- by Howard Blume from the Homeroom Blog/LATimes.com
smf notes: THE TIMES HOMEROOM BLOG started out as a true weblog recalling the experiences of a couple of Teach for America student-teachers teaching in LA - along with a single student. Now it seems to be becoming a place where The Times publishes education news from the education beat reporters that the editorial staff doesn't consider weighty or 'sexy' enough for the printed paper - news like the following which weaves a tale of acrimony and dissent - and fundamental disagreement on policy - between the board of education and the superintendent. The kind of stuff no one should really care about.
Evergreen Solutions seems to be Superintendent Brewer's consultant of choice, having prepared the benchmark Evergreen Report - a"Reader's Digest" compendium of all the previous LAUSD reform studies for him.

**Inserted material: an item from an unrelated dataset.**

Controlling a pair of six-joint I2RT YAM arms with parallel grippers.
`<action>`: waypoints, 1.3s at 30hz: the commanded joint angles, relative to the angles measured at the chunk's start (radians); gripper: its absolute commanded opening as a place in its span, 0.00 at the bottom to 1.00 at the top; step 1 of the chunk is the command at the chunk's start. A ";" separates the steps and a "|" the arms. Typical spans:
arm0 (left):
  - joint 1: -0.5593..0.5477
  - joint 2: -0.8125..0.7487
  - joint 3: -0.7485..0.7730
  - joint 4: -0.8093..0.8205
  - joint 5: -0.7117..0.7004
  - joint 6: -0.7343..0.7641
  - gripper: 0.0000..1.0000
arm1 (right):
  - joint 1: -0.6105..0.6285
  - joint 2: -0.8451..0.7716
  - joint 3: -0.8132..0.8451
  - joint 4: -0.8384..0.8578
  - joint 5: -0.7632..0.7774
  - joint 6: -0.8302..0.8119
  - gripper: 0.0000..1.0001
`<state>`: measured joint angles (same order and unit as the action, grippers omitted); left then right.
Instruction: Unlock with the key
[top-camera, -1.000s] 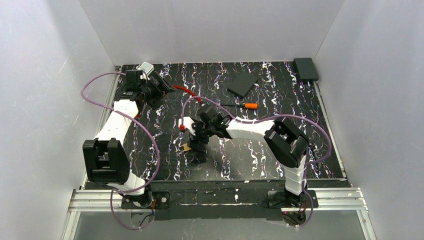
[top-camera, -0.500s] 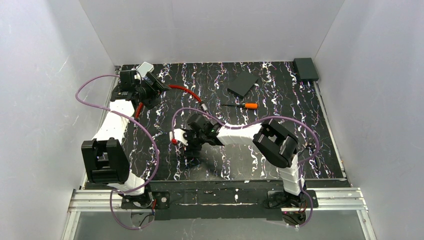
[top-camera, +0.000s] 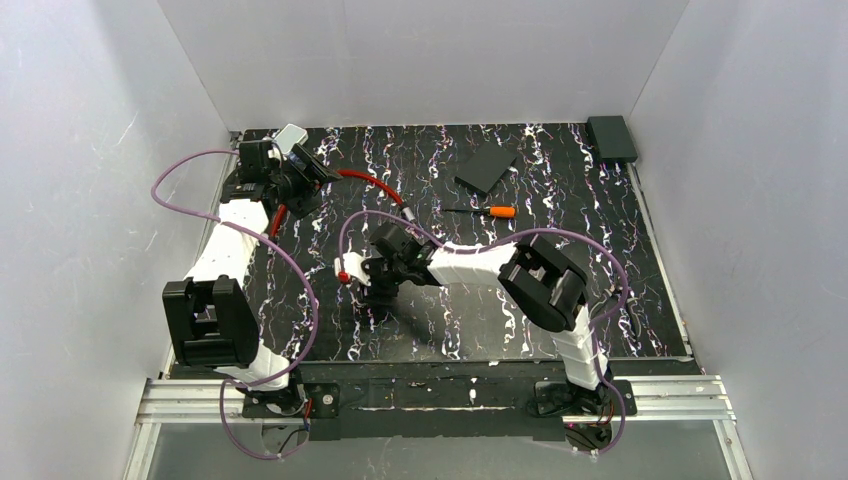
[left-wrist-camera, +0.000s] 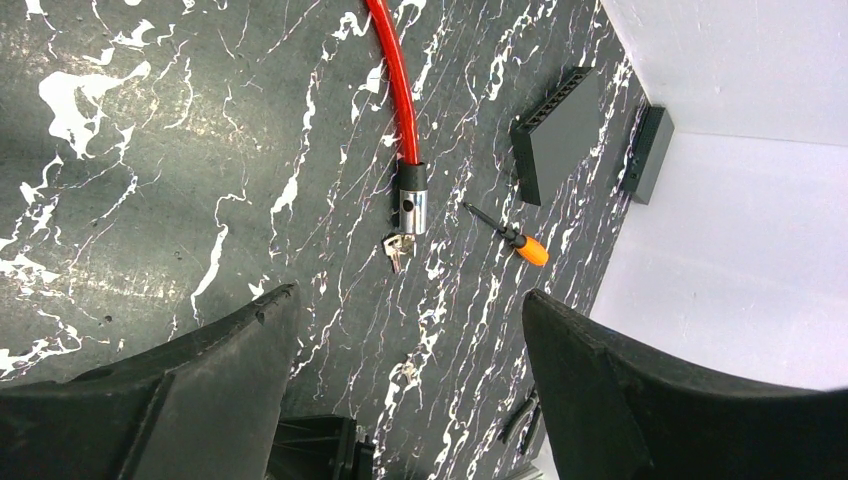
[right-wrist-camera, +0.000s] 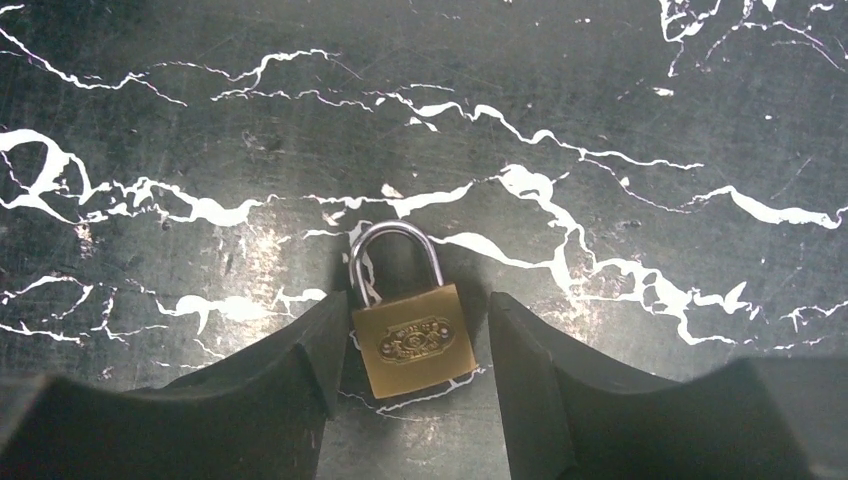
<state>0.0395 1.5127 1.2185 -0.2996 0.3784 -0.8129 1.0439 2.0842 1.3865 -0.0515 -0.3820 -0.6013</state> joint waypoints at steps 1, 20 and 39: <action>0.012 -0.024 0.026 -0.011 0.016 -0.003 0.79 | -0.048 0.041 0.004 -0.079 0.060 -0.018 0.61; 0.015 -0.015 0.026 -0.010 0.018 -0.004 0.78 | -0.081 0.013 -0.086 0.097 0.304 0.418 0.29; 0.016 -0.022 0.022 -0.004 0.023 -0.008 0.78 | -0.037 -0.022 -0.061 -0.263 1.068 1.561 0.24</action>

Maybe the operation of the district should just be outsourced to Evergreen?
1/30/08 - Los Angeles school board members Tuesday gave no indication that they are in sync with retired Navy Adm. David L. Brewer, the novice schools chief who has three years left on a four-year contract to run the nation's second-largest school system.

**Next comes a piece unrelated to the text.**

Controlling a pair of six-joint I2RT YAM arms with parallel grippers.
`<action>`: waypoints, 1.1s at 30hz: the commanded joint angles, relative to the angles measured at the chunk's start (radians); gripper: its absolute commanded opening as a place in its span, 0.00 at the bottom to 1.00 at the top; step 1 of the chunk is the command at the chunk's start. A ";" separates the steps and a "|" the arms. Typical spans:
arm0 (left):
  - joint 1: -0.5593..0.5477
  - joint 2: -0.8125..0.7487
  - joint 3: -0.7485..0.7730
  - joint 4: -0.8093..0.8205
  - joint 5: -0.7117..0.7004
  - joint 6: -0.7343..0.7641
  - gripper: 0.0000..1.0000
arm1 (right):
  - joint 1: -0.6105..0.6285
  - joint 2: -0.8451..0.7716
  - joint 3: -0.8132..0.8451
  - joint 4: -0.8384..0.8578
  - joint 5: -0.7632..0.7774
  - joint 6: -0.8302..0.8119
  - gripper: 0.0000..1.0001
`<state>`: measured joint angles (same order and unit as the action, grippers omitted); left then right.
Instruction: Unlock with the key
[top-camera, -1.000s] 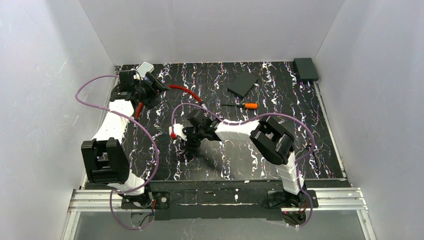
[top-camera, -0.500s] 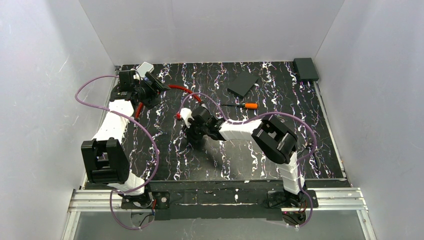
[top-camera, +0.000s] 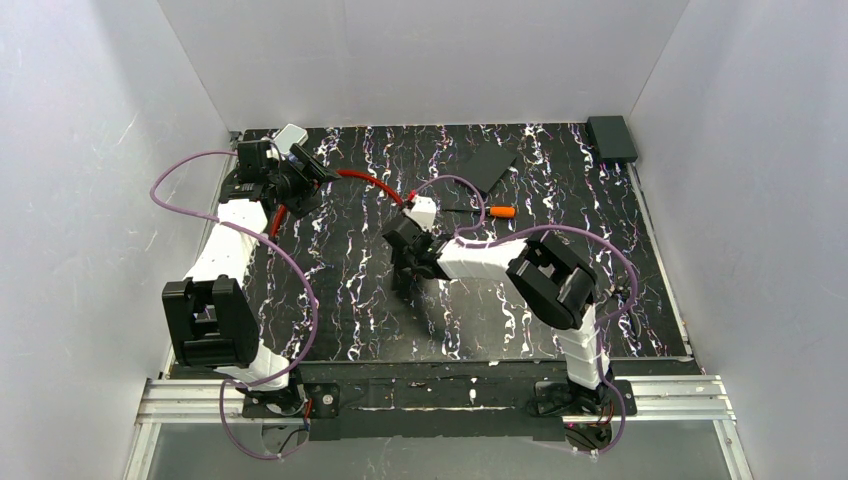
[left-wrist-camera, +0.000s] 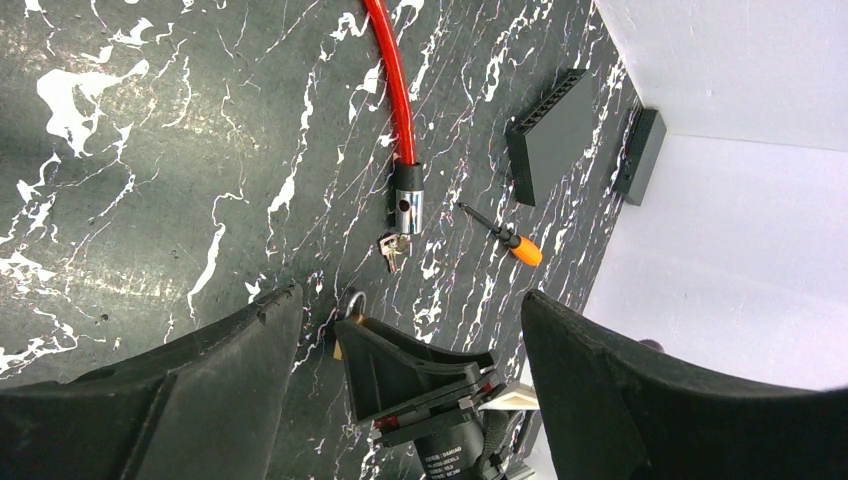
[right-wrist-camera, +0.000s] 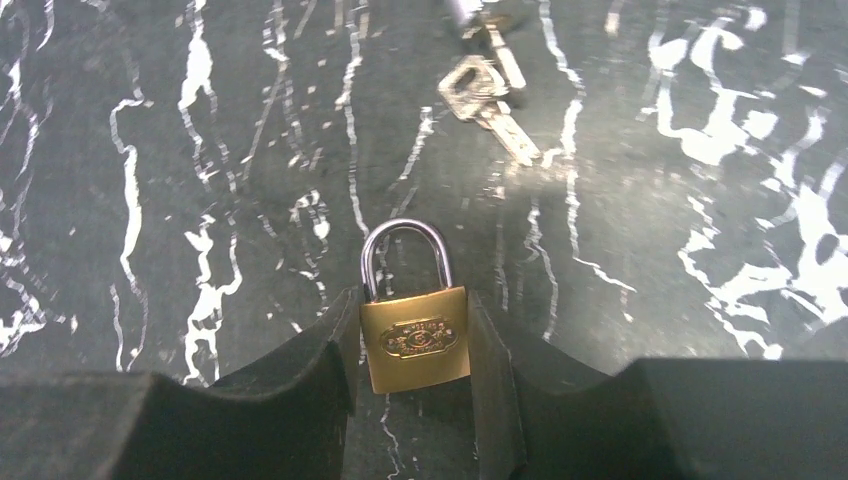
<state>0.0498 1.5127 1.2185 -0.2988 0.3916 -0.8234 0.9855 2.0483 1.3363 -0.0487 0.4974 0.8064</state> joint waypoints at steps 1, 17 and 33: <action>0.006 -0.023 0.022 -0.006 0.010 0.002 0.78 | 0.023 0.006 -0.014 -0.274 0.205 0.158 0.30; 0.005 -0.024 0.022 -0.004 0.009 0.004 0.76 | 0.028 -0.160 -0.022 -0.226 0.170 -0.033 0.79; 0.004 -0.006 0.012 0.018 0.034 -0.008 0.72 | 0.010 -0.341 -0.271 -0.150 0.034 -0.196 0.67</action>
<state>0.0498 1.5131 1.2186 -0.2896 0.4089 -0.8366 1.0119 1.7063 1.0990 -0.2345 0.5994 0.6481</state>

In the end, board members narrowly approved a key component of Brewer's ongoing effort to turn around the lowest-performing middle and high schools: $680,000 in consulting contracts to help schools write reform plans.

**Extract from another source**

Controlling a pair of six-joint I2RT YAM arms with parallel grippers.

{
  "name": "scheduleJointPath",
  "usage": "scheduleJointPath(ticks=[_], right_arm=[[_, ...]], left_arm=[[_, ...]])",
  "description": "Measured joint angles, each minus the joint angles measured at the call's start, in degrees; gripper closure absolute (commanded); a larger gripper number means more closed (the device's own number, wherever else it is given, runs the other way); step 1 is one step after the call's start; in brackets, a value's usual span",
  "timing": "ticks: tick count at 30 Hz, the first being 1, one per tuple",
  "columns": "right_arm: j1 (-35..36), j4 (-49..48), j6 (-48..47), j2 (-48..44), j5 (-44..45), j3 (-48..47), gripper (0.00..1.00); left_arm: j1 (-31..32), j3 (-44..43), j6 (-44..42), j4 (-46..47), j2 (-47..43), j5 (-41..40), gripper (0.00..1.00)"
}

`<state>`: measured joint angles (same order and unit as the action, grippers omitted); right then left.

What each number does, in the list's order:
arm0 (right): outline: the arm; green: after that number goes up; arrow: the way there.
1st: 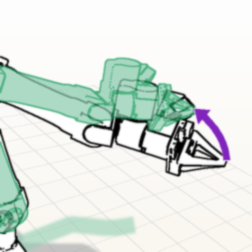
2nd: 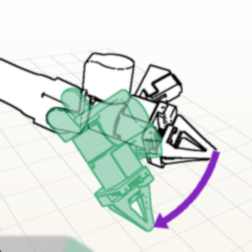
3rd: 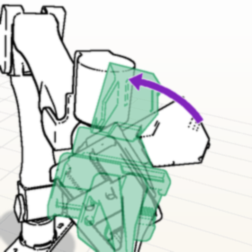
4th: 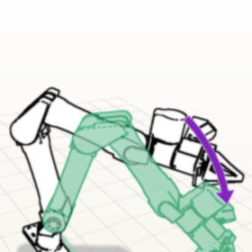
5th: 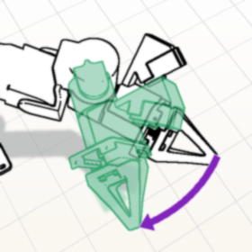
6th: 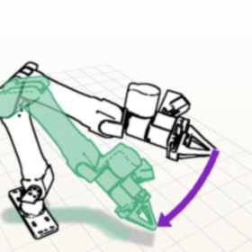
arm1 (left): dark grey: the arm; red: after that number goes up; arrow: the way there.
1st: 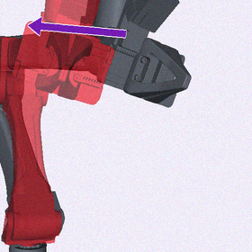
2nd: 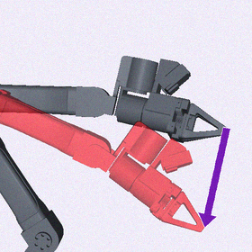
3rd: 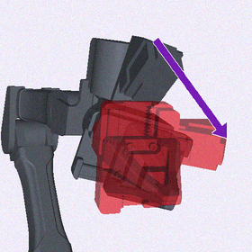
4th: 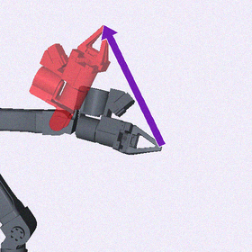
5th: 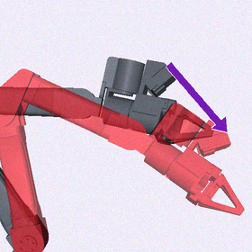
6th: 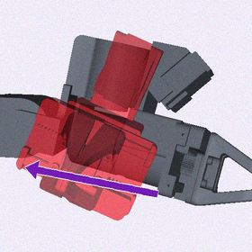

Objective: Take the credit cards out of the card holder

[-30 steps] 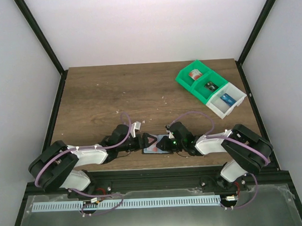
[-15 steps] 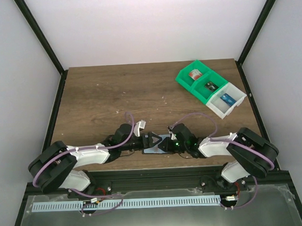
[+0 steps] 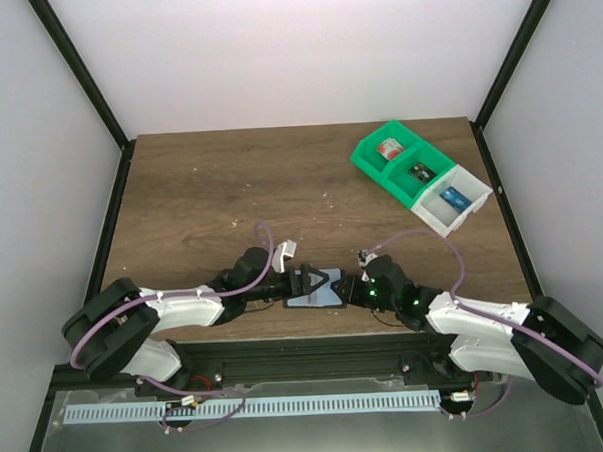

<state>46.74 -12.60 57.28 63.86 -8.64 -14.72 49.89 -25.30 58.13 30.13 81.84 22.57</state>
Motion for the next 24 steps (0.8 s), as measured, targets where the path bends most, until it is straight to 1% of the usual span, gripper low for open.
scheduleJointPath(ticks=[4, 12, 18, 24], right_arm=[[0.00, 0.87, 0.42, -2.34, 1.33, 0.02, 0.77], [0.00, 1.62, 0.68, -2.82, 2.34, 0.11, 0.77], [0.02, 3.23, 1.09, -5.40, 3.37, 0.63, 0.77], [0.02, 4.24, 1.07, -7.21, 3.98, 0.63, 0.77]], left_arm=[[0.04, 0.00, 0.15, 0.55, 0.11, 0.00, 0.10], [0.26, -0.09, 0.46, 1.22, 0.68, 0.00, 0.10], [1.90, -0.11, 1.68, 3.65, 3.28, 0.70, 0.10], [2.12, -0.57, 0.96, 2.12, 2.49, -0.52, 0.10]])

But first they spent an hour beating up on the effort.
For those who like to keep score on what the seven board members are doing and saying, here are some of the gripes they expressed.
Marlene Canter: She wanted to know how these contractors would be held accountable. Could they just help write plans, cash their checks and walk away to the next needy urban school system? In the end, she voted to support the superintendent's plan. She also questioned why other board members were withholding support without giving more practical guidance on what it would take to win their support.
Julie Korenstein: She wanted to know what these contractors had accomplished elsewhere. And she reiterated an onging theme for her: that the federal No Child Left Behind Act is fatally unfair and will soon classify all schools as failing. She also voted with the superintendent.
Richard Vladovic: He wanted to know why outside contractors were needed. He would prefer using district "directors": They are the administrators who directly oversee high schools. At the same time, Vladovic said he felt he need to vote for the plan because Brewer is the hired leader. He would then hold Brewer accountable for the results. Vladovic later voted against the plan anyway.
Yolie Flores Aguilar: She questioned the plan's focus on middle and high schools, when only 24% of third graders test as proficient in English. (The number is actually 28%, but she's certainly not far off.) Not surprisingly, she voted no.
Marguerite Poindexter LaMotte: Without going into great detail, she said that there are "too many questions for something this important at this stage of the game." She voted no. But she also wanted to make clear: "My vote was against this procedure, this process for consultants. It has nothing to do with faith in the superintendent." The other "no" votes made no such stipulation.
Monica Garcia: She was willing to OK Brewer's plan but sounded an ominous warning that she expected to see tangible, siginificant results within a year. She voted yes.
Tamar Galatzan: Because she arrived late, she missed the discussion. But her vote was crucial. She broke the tie, which approved the consulting contracts by a 4-3 margin.
Brewer was relatively forceful in defending his plan--more so, for example, than he'd been in opposing health benefits for part-time cafeteria workers because of the cost. He said that the consultants were needed because the district lacked sufficient in-house expertise. To do this work in-house, he said, would require pulling people off other important jobs and would delay the effort. The reform plans are due by the end of March. He added that ultimately district administrators, especially principals and their supervisors, had to be responsible for crafting and carrying out school reform plans. The role of the consultants was to help school leaders with models for reform plans and to manage the tight timelines.
Much of the detail was explained by Robert Schiller, who has accepted, on an interim basis, the No. 2 job in the school district under Brewer. Schiller was originally brought in as a consultant but agreed to fill in as a top executive about a month ago.
Here is part of Schiller's official bio, taken from the Web site of Evergreen Solutions, where Schiller has worked as a consultant. "He has served as the state superintendent of education for the states of Illinois and Michigan, as well as deputy state superintendent for the states of Louisiana and Delaware. In Illinois, Michigan and Louisiana, he also held the title of state chief financial officer and was responsible for multibillion-dollar state budgets. During Bob's career, he also served as a district superintendent for five school districts in three states. In Baltimore City School District, he served as interim CFO and CEO for 16 months."
Schiller, who considers himself retired from longterm, full-time school-district duty, said he intends to turn over the L.A. Unified No. 2 job as soon as someone can be hired.